### Task
Transcribe only the lines between the first line of the records and the line containing "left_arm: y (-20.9", inclusive, exactly as written.

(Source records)
BEGIN

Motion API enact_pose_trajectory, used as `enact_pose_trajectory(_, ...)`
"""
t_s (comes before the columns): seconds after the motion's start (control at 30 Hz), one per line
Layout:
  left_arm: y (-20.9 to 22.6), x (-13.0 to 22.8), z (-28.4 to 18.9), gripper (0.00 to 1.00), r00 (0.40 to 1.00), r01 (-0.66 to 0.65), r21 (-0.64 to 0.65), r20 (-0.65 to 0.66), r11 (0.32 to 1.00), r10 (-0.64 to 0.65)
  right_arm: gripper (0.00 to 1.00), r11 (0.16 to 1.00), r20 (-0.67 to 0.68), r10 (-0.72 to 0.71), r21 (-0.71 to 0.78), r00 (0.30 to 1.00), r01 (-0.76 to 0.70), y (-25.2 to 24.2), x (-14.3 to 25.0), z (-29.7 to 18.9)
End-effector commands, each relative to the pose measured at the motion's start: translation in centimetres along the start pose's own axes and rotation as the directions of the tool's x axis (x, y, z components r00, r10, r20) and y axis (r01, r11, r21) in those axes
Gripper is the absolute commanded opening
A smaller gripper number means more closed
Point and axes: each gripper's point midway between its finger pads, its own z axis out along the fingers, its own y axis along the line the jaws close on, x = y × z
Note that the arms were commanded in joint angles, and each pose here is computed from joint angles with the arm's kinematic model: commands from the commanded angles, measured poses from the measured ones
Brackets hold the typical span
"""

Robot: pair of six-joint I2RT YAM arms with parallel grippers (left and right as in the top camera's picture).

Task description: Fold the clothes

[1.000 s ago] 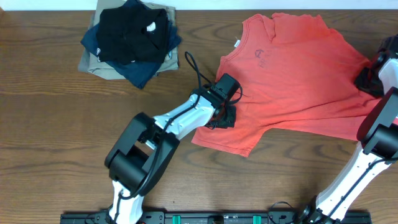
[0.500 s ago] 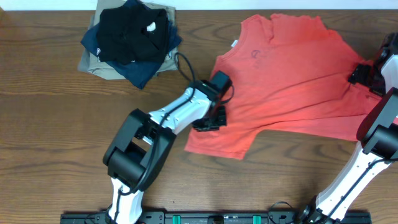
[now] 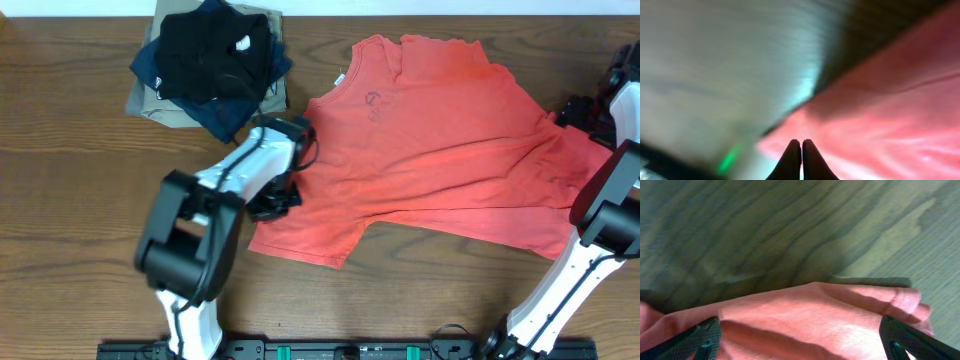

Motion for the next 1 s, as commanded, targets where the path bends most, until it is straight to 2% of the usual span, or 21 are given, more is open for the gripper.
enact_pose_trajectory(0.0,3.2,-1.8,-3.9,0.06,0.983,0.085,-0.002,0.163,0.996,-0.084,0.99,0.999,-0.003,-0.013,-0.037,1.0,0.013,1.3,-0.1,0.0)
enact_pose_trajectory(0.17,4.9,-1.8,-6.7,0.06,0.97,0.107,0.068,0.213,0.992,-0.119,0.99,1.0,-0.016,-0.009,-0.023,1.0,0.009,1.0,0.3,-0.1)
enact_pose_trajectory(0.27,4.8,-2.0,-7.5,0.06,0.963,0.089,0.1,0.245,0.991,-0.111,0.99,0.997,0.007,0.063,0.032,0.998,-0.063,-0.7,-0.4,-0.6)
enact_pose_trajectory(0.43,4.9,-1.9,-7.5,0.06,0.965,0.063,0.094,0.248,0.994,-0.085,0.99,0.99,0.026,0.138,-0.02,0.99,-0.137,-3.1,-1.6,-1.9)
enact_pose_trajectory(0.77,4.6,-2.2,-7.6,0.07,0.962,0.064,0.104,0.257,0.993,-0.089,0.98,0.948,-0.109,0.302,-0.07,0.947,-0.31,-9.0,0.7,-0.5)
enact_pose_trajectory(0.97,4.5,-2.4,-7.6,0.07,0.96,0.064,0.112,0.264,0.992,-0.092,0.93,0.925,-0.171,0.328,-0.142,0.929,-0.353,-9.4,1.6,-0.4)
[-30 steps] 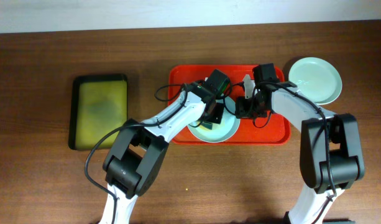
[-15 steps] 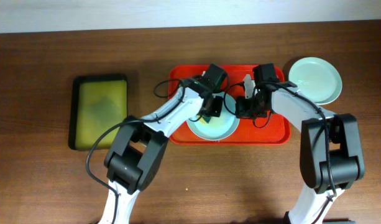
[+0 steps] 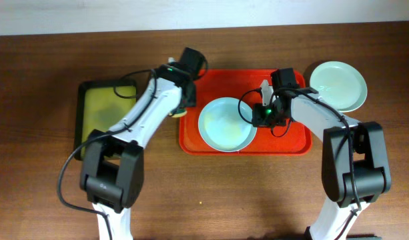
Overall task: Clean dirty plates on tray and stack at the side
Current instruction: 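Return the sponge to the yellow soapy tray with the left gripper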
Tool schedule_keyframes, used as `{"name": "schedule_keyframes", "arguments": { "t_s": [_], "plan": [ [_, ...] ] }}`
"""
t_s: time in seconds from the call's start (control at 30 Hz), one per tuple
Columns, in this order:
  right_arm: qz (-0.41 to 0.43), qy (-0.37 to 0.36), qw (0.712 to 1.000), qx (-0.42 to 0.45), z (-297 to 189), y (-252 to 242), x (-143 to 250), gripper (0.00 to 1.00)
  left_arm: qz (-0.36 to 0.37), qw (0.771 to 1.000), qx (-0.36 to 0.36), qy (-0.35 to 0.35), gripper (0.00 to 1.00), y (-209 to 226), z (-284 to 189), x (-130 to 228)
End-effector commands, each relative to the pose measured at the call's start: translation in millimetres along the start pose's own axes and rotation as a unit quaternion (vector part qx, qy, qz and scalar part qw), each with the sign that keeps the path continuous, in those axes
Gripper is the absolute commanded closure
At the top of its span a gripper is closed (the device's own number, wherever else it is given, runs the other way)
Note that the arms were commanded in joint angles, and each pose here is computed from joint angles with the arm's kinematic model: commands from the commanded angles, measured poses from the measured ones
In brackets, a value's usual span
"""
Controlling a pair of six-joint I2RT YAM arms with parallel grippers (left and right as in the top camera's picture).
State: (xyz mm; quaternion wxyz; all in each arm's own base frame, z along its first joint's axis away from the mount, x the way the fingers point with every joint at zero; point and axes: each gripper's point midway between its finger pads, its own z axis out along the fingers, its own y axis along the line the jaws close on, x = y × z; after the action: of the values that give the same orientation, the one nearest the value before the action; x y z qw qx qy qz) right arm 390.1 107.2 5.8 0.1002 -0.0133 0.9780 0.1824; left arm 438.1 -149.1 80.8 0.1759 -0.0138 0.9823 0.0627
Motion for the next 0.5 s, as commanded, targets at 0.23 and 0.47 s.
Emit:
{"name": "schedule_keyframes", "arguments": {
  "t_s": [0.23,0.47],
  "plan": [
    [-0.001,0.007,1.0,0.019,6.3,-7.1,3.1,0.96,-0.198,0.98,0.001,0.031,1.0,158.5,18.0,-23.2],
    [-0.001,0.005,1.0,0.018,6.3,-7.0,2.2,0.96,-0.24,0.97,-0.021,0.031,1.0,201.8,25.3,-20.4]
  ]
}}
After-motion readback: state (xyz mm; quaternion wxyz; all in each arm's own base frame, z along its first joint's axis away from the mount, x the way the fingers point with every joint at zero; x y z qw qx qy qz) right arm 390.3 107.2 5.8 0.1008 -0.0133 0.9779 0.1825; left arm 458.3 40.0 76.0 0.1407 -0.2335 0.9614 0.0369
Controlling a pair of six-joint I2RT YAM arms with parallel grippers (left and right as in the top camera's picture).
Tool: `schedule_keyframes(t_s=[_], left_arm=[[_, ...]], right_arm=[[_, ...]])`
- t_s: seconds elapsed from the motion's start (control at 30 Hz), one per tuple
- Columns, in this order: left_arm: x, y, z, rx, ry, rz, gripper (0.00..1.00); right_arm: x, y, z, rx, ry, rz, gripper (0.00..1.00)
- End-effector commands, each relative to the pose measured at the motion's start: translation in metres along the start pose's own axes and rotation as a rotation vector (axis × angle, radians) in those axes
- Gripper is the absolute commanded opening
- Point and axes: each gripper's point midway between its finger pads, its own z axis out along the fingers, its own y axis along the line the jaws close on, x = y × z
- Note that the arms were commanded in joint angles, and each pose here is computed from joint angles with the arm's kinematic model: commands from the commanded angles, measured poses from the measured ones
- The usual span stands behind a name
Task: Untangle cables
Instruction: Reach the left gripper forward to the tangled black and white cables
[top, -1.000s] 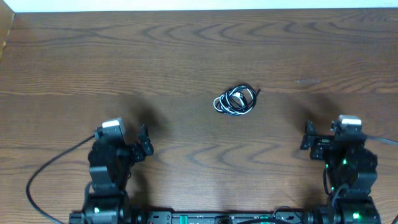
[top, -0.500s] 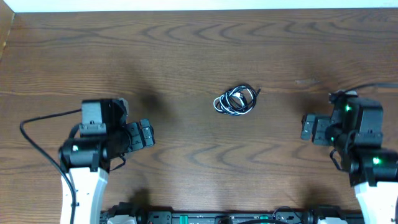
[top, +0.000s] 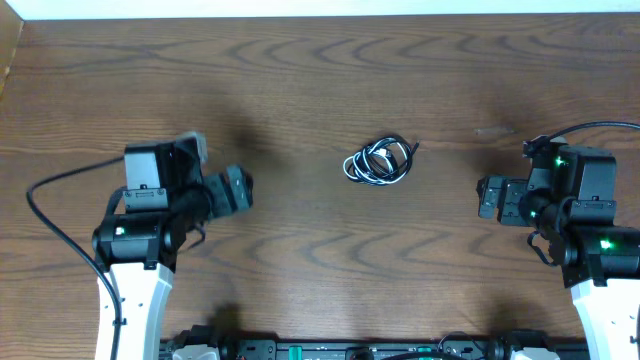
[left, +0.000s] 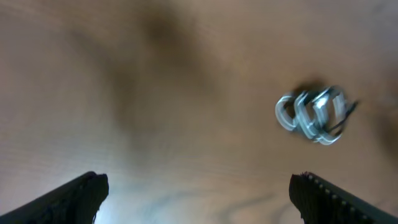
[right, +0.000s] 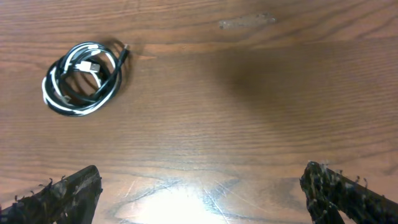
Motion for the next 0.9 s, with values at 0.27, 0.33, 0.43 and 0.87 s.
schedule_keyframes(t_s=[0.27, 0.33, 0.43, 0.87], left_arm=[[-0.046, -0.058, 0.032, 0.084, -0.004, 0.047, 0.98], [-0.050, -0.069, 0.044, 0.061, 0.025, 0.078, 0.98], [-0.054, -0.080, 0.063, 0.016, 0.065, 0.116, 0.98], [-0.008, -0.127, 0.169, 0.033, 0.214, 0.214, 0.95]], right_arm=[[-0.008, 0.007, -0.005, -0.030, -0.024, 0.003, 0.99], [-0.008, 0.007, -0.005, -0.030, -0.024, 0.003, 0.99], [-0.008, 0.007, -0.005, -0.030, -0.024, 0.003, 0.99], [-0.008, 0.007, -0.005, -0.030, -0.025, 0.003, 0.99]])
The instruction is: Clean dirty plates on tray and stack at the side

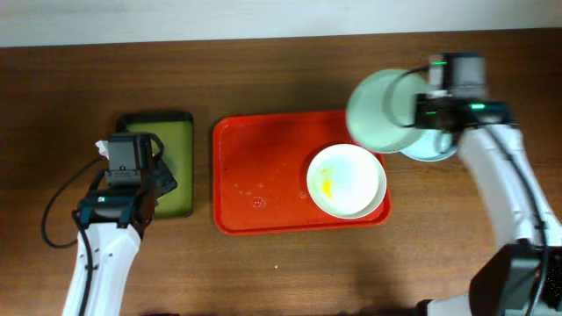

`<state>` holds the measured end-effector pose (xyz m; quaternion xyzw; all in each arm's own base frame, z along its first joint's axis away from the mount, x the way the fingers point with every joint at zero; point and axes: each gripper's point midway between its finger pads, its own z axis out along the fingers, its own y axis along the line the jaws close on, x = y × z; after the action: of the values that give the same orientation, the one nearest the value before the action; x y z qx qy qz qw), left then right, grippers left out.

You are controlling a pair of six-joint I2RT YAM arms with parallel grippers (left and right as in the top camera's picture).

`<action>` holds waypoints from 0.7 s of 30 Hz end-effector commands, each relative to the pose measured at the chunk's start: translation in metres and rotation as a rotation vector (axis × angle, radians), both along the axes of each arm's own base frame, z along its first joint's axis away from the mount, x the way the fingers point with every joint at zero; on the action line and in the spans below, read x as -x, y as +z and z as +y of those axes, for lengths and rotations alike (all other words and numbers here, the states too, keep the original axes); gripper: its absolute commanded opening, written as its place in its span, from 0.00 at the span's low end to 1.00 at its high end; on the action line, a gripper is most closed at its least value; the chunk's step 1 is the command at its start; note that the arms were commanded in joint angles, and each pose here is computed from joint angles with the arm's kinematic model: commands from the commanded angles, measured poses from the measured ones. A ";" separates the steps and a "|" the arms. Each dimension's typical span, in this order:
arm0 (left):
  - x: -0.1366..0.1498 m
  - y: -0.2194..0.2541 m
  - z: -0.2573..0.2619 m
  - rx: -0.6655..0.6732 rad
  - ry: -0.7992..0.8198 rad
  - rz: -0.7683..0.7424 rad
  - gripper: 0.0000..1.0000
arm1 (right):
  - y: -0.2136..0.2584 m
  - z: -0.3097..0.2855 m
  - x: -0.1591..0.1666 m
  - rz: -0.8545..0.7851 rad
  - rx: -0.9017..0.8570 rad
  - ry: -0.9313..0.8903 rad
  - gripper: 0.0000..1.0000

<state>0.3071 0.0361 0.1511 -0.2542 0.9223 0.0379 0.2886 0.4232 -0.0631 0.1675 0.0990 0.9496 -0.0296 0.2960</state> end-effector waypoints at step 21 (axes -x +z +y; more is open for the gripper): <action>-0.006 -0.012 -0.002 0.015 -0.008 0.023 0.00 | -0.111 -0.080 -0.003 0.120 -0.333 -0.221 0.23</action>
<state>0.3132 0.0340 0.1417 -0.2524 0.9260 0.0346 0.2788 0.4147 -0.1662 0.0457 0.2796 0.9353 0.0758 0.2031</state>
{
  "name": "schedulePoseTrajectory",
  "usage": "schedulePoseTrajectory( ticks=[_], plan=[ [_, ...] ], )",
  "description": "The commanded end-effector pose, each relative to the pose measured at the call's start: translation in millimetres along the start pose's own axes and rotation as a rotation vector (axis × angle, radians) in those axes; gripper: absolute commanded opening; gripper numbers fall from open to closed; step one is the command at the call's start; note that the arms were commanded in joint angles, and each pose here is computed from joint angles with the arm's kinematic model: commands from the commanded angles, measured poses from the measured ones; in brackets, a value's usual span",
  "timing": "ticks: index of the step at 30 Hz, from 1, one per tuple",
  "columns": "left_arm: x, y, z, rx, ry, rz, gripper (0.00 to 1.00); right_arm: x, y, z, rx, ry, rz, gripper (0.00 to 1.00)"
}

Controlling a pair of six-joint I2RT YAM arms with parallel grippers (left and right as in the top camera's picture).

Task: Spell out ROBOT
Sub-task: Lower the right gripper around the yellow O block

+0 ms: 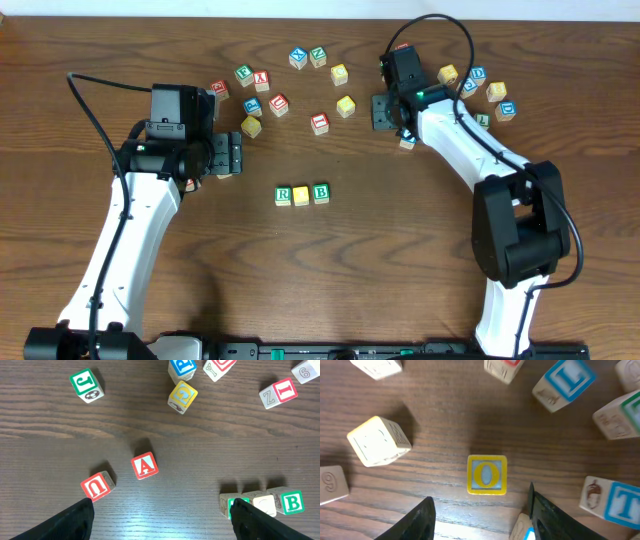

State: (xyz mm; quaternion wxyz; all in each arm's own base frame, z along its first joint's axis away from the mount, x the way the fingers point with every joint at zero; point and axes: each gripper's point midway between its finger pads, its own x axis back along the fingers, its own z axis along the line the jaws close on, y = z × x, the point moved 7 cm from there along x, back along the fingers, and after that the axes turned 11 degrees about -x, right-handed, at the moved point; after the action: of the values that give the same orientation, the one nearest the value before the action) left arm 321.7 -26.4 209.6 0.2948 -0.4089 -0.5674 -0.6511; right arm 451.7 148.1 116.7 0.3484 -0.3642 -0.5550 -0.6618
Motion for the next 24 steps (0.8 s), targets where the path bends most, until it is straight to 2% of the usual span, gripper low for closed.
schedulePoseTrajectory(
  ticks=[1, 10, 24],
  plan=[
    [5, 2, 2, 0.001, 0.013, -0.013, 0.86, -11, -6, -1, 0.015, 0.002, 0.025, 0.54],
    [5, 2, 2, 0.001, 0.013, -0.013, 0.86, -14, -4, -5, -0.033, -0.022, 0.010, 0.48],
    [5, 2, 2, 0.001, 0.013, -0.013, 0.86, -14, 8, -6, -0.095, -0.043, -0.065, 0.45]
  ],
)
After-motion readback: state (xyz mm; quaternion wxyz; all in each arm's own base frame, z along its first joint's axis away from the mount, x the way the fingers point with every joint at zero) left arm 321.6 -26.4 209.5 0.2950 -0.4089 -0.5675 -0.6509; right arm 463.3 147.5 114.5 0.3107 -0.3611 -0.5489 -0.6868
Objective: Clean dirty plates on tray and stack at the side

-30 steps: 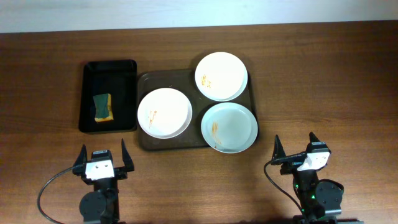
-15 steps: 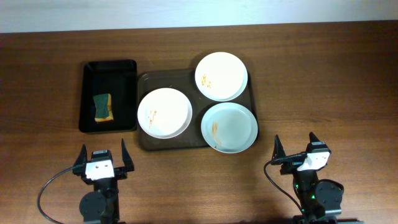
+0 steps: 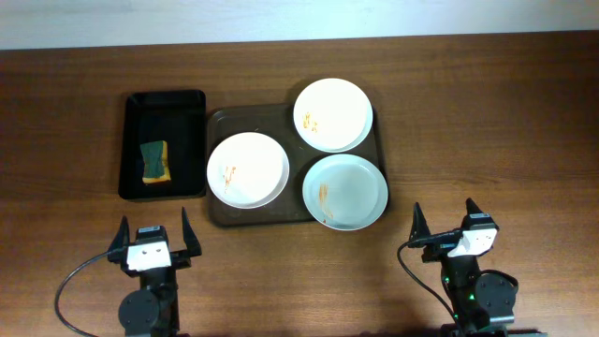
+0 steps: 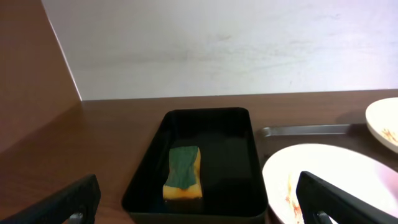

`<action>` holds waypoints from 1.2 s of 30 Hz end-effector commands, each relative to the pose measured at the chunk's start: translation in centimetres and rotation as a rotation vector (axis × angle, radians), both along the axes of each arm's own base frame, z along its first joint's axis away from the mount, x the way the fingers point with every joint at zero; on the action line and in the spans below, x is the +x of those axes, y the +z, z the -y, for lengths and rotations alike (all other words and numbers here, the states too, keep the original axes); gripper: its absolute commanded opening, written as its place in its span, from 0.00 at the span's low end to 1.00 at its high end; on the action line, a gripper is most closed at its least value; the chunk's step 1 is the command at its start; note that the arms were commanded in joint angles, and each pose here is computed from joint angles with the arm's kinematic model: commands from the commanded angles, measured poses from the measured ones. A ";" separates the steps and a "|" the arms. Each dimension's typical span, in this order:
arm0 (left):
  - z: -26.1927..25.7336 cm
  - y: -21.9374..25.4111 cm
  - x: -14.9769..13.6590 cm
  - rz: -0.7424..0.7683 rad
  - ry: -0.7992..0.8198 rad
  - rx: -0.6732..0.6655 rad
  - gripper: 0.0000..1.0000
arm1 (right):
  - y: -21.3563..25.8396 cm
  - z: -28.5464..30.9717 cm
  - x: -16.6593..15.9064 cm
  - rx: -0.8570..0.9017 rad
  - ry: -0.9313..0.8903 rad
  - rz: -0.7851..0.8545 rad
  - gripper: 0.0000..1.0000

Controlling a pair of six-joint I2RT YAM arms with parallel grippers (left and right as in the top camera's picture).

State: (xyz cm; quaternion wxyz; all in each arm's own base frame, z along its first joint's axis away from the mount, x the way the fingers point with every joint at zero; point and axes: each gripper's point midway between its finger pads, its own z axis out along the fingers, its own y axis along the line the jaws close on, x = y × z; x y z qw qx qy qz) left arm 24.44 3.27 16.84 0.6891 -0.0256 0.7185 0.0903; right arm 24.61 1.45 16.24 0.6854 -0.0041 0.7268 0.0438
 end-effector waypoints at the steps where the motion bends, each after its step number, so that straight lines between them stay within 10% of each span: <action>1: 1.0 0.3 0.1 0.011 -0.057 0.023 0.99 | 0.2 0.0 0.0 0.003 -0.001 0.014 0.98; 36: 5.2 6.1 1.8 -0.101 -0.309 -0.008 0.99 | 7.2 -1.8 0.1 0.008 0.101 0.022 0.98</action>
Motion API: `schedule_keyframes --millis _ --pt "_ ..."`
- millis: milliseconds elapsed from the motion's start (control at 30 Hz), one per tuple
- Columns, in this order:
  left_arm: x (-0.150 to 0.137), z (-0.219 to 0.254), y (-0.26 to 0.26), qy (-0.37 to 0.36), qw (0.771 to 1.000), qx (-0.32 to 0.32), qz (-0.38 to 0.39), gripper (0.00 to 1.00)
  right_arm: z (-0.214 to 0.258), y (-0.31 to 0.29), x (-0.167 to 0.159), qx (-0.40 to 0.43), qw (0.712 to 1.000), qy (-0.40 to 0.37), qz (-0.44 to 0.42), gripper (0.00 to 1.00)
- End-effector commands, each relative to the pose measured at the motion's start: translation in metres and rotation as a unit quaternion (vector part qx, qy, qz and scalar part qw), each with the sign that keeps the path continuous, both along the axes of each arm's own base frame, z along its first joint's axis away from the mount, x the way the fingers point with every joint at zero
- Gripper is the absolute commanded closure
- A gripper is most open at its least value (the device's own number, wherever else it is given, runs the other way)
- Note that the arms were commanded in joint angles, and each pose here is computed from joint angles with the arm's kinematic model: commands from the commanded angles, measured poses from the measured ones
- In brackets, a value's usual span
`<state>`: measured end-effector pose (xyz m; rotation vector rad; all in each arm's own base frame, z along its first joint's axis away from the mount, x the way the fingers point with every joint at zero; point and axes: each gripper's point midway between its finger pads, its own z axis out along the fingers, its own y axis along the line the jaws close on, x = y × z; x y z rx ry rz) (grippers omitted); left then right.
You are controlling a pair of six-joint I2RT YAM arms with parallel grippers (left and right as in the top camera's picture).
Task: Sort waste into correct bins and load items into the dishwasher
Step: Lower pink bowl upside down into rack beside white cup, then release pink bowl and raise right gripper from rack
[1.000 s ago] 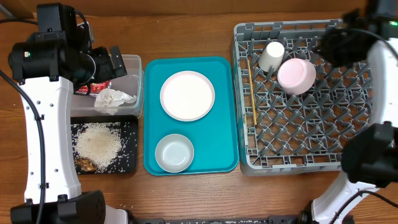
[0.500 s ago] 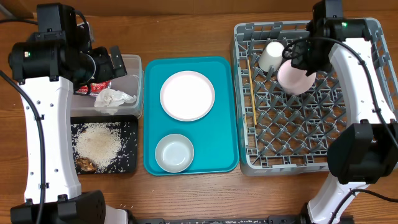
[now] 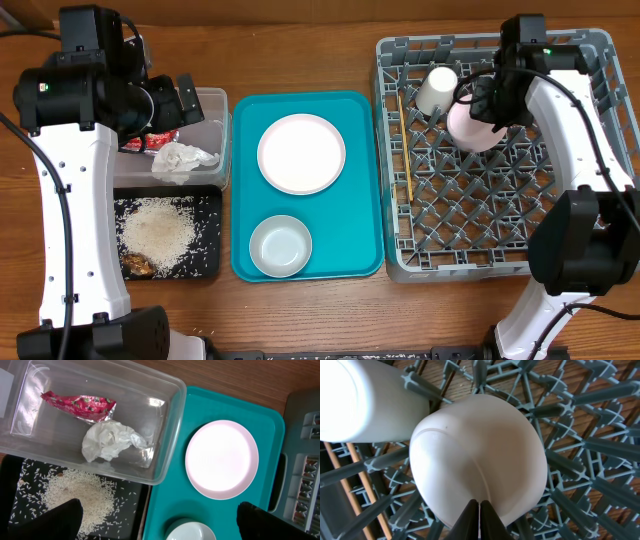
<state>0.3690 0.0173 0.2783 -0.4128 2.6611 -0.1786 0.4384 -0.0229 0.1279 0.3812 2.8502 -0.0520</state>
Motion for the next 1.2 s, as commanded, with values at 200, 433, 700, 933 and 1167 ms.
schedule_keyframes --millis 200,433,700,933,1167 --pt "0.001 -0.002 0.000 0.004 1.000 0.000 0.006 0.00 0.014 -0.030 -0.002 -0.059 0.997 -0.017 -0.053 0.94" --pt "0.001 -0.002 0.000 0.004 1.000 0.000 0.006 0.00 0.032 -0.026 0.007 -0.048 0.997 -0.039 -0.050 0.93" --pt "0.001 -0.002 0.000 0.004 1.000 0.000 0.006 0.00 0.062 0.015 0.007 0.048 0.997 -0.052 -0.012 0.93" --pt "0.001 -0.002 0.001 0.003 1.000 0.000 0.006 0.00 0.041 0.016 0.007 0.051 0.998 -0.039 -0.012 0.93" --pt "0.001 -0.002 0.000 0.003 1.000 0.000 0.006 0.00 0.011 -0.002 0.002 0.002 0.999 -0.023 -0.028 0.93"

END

### Output below
Motion API enact_pose_trajectory, used as `enact_pose_trajectory(_, ...)`
"""
t_s (comes before the columns): seconds after the motion's start (control at 30 Hz), one per line
Layout:
  left_arm: y (-20.9 to 22.6), x (-13.0 to 22.8), z (-28.4 to 18.9), gripper (0.00 to 1.00), r00 (0.40 to 1.00), r01 (-0.66 to 0.65), r21 (-0.64 to 0.65), r20 (-0.65 to 0.66), r11 (0.32 to 1.00), r10 (-0.64 to 0.65)

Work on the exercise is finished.